Exercise aim:
Copying exactly, give the lines in the material below from the one with "time in milliseconds" to the one with "<state>-19.14 -39.67 -17.74", ends included, and nothing besides.

Task inputs:

□ □ □ □ □

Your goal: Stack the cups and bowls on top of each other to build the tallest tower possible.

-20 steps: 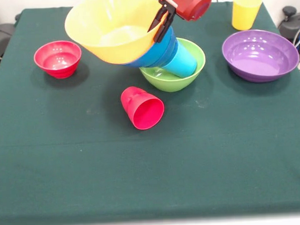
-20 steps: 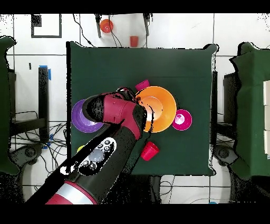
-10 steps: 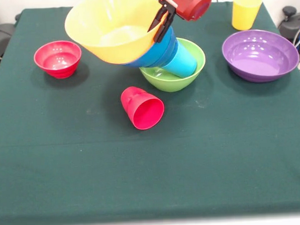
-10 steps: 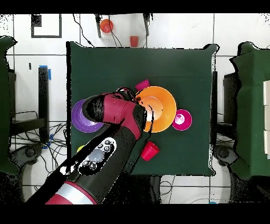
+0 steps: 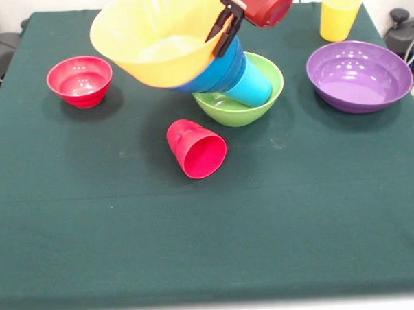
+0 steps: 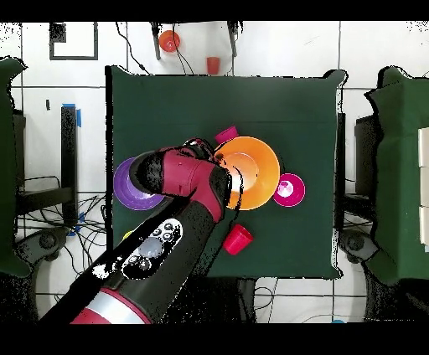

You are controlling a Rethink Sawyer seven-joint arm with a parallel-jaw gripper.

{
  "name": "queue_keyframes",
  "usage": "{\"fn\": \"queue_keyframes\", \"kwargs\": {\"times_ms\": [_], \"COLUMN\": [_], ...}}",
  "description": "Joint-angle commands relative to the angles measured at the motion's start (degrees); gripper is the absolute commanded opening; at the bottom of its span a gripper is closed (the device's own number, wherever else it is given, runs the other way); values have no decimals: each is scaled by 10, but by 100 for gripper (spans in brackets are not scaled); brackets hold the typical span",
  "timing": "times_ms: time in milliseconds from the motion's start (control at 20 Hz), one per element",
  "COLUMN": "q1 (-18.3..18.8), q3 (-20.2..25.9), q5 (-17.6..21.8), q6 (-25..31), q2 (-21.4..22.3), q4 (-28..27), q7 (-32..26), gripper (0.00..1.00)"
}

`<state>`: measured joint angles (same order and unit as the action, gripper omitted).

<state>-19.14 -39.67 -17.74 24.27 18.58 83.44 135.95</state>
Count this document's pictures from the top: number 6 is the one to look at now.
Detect purple bowl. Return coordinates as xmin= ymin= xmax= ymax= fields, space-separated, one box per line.
xmin=112 ymin=157 xmax=166 ymax=211

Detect small crimson bowl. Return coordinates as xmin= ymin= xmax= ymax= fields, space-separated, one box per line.
xmin=272 ymin=172 xmax=307 ymax=208

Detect small orange bowl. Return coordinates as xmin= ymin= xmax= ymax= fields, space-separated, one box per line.
xmin=158 ymin=29 xmax=182 ymax=54

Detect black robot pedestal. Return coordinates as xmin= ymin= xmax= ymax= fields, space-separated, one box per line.
xmin=207 ymin=276 xmax=259 ymax=324

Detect green cloth covered table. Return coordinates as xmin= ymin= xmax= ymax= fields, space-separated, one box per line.
xmin=364 ymin=65 xmax=429 ymax=286
xmin=0 ymin=56 xmax=32 ymax=279

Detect tangle of cables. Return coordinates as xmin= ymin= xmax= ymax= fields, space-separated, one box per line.
xmin=16 ymin=175 xmax=111 ymax=279

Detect dark green tablecloth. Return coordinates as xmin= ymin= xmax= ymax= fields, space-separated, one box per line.
xmin=105 ymin=64 xmax=348 ymax=280

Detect black square frame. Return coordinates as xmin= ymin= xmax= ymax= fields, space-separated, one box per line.
xmin=49 ymin=22 xmax=99 ymax=62

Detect tall red cup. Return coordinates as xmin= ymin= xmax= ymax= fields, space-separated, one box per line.
xmin=221 ymin=224 xmax=255 ymax=256

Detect white boxes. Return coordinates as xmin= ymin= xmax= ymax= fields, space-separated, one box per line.
xmin=417 ymin=126 xmax=429 ymax=253

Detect black metal table frame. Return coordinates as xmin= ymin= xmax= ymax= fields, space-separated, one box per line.
xmin=335 ymin=111 xmax=383 ymax=224
xmin=14 ymin=105 xmax=80 ymax=226

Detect large orange bowl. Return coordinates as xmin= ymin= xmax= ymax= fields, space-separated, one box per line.
xmin=213 ymin=136 xmax=282 ymax=211

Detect short crimson cup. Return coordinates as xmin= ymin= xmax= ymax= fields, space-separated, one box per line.
xmin=214 ymin=126 xmax=240 ymax=145

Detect blue tape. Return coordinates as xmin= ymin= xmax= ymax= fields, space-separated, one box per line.
xmin=62 ymin=102 xmax=82 ymax=128

□ □ □ □ □

Exercise output:
  "timing": "times_ms: time in milliseconds from the motion's start (control at 20 Hz), one per element",
  "COLUMN": "q1 (-18.3..18.8), q3 (-20.2..25.9), q5 (-17.6..21.8), q6 (-25..31), q2 (-21.4..22.3), q4 (-28..27), q7 (-32..26), gripper (0.00..1.00)"
}

`<state>`: measured joint angles (same order and unit as the action, gripper omitted).

<state>-19.14 -39.67 -17.74 24.27 18.58 83.44 135.95</state>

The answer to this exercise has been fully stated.